▶ **Exercise goal**: From the records below, please print only the lines from the one containing "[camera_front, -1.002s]" through the one containing "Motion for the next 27", both included. Skip the pictures.

▶ **Given data**:
· · · · · · ·

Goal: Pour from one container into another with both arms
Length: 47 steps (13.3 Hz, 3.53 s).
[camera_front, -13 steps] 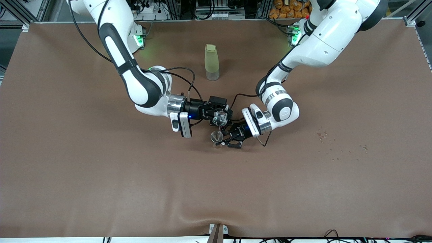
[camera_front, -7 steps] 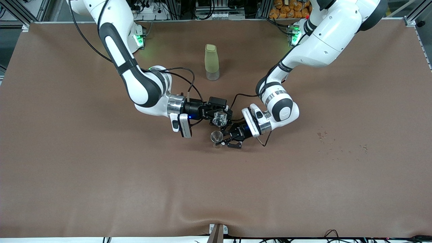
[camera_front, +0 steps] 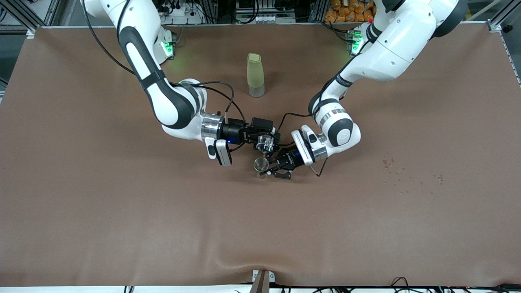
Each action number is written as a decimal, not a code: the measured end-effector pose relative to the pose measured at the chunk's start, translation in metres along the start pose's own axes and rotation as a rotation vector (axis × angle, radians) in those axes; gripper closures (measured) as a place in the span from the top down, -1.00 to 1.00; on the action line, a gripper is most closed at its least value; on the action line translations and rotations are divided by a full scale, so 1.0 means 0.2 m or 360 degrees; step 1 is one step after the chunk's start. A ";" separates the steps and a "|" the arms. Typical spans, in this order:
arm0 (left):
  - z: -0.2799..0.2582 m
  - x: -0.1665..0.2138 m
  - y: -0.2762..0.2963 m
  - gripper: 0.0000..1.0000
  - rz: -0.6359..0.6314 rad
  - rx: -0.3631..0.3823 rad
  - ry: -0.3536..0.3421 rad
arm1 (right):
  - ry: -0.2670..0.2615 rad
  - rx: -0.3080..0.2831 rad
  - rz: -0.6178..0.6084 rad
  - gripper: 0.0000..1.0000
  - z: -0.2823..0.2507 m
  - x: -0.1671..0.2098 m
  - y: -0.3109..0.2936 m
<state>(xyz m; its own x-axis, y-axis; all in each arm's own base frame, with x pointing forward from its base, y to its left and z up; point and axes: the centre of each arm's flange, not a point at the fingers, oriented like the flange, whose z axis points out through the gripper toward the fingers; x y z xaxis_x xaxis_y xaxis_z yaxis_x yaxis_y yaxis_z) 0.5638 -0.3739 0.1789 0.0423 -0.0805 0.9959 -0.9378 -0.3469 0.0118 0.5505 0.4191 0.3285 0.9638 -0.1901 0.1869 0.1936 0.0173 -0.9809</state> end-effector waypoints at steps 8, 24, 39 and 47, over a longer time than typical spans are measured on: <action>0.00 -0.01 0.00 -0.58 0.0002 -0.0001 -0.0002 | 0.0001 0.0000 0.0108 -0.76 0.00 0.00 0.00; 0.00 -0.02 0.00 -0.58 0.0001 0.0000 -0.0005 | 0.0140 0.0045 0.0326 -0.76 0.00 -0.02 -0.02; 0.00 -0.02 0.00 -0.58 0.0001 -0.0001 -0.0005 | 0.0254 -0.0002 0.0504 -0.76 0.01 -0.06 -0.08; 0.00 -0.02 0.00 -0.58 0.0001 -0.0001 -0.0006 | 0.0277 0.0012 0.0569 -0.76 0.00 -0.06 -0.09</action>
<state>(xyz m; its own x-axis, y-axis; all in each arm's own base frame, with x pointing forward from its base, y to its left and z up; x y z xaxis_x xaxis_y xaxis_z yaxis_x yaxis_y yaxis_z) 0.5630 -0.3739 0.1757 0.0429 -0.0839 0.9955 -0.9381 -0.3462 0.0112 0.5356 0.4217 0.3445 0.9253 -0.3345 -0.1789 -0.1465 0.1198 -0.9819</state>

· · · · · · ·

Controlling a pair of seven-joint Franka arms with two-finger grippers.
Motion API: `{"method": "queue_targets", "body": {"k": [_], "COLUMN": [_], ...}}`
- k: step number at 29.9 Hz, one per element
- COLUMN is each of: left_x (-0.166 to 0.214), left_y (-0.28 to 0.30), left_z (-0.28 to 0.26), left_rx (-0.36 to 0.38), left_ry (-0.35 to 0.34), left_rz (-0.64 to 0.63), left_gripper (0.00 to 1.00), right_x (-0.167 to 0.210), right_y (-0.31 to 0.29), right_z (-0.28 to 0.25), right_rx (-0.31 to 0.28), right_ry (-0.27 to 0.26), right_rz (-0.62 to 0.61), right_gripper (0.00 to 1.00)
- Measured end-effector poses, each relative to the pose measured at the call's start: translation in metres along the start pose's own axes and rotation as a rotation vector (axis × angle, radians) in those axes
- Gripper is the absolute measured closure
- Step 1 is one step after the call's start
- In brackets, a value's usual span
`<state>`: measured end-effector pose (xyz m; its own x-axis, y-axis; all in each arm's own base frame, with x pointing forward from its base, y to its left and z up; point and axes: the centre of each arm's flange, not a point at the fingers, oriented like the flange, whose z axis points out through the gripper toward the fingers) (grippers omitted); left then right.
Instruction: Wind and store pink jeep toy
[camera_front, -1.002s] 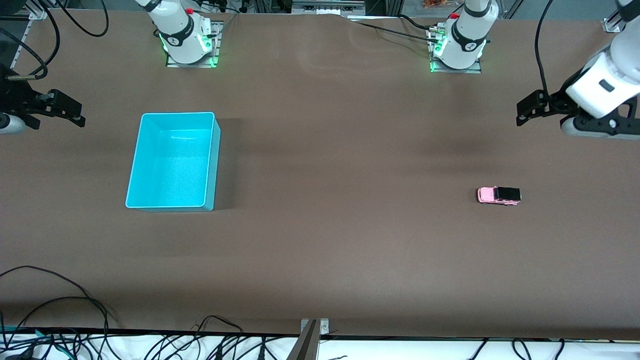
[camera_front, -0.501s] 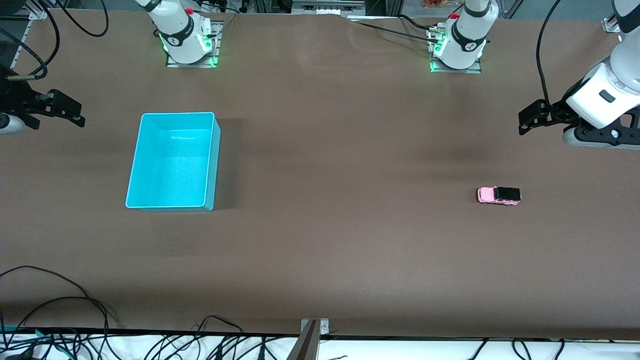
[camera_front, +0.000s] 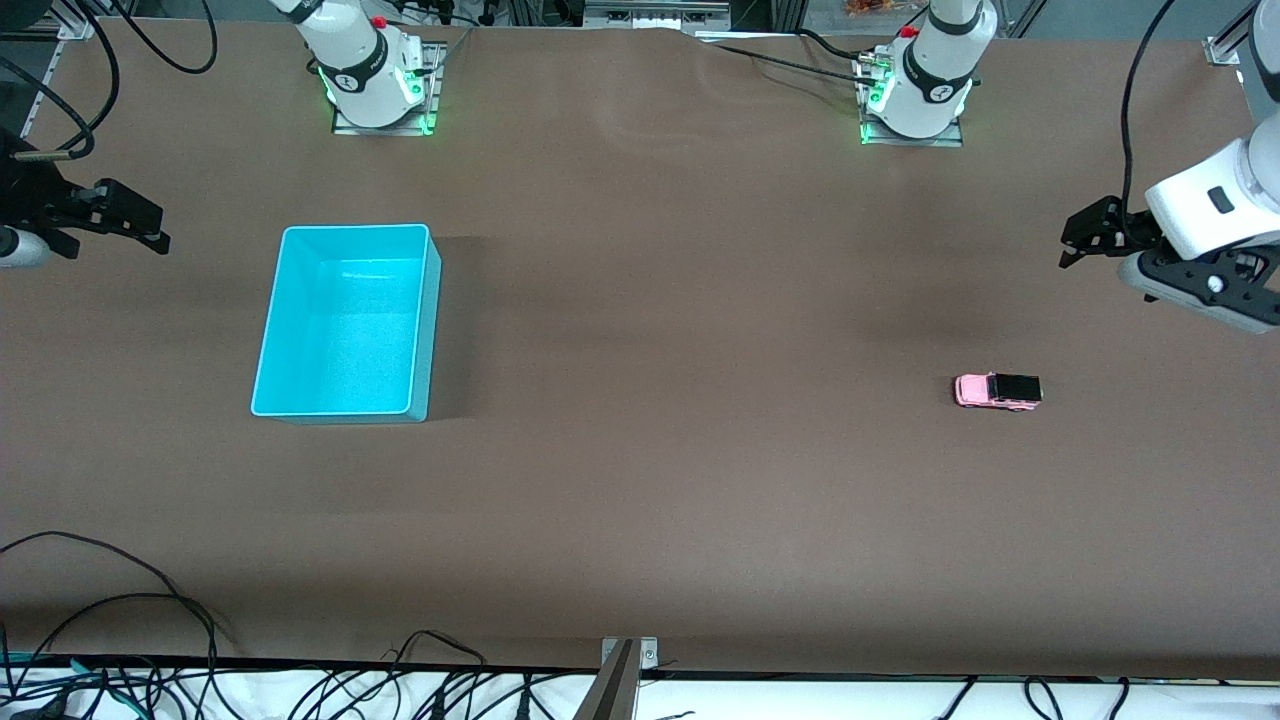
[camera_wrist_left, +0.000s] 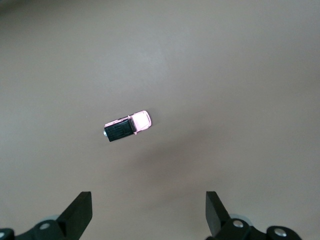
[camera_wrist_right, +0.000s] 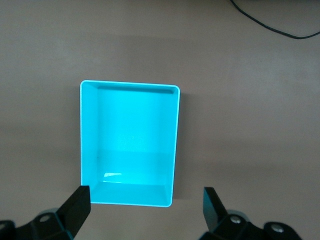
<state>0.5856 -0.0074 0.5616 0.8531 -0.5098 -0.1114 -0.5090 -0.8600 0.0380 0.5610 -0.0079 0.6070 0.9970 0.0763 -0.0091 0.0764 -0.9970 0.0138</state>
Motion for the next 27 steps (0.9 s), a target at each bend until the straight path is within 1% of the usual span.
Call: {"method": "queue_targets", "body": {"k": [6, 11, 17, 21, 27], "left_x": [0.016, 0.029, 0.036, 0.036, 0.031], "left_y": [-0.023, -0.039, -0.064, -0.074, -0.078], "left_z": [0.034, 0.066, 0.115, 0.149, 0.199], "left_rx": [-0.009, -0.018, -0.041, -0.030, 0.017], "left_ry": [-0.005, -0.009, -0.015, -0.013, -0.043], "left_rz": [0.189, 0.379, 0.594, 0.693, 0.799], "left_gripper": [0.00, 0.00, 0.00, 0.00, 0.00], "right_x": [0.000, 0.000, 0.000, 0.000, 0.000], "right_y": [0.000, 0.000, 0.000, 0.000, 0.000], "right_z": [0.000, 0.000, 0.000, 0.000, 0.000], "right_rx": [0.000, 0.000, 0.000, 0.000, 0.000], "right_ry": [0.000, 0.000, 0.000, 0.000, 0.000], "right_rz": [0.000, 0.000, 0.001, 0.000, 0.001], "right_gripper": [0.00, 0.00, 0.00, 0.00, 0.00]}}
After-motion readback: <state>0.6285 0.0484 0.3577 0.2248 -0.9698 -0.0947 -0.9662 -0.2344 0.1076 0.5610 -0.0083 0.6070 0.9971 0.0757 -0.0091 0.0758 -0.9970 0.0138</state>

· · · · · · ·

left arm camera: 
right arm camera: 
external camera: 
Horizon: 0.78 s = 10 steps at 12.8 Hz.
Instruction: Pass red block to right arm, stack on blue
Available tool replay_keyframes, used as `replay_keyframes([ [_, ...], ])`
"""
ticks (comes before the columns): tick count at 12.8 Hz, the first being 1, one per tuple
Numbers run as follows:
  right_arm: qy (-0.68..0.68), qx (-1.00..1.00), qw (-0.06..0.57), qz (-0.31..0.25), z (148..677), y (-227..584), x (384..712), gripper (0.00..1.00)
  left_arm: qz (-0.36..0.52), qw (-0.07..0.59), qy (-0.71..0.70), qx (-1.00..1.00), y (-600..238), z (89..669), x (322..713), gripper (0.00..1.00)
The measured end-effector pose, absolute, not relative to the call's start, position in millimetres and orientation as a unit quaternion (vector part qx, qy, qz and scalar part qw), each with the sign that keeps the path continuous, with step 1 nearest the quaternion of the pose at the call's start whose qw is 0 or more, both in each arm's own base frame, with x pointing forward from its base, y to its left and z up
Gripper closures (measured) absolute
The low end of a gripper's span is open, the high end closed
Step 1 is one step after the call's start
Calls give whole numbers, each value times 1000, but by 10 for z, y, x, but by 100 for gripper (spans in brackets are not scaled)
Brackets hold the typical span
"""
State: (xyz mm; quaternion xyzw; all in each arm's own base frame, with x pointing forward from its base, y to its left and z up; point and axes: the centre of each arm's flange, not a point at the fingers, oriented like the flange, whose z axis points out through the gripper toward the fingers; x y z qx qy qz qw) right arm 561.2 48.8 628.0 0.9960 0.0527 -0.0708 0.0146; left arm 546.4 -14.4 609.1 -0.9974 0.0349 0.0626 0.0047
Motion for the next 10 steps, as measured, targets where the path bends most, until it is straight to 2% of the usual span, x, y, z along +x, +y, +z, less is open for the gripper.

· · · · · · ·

▶ **Task output**:
[camera_front, -1.002s] 
[camera_front, -0.501s] 
[camera_front, +0.000s] 
[camera_wrist_left, +0.000s] 
[camera_wrist_right, +0.000s] 
<state>0.5856 -0.0074 0.5616 0.8531 -0.5098 -0.1114 -0.5090 -0.8600 0.0380 0.5610 -0.0079 0.6070 0.9970 0.0763 -0.0091 0.0764 -0.9970 0.0138</state>
Motion for the next 27 steps (0.9 s), a target at each bend until the straight path is within 1% of the usual span.

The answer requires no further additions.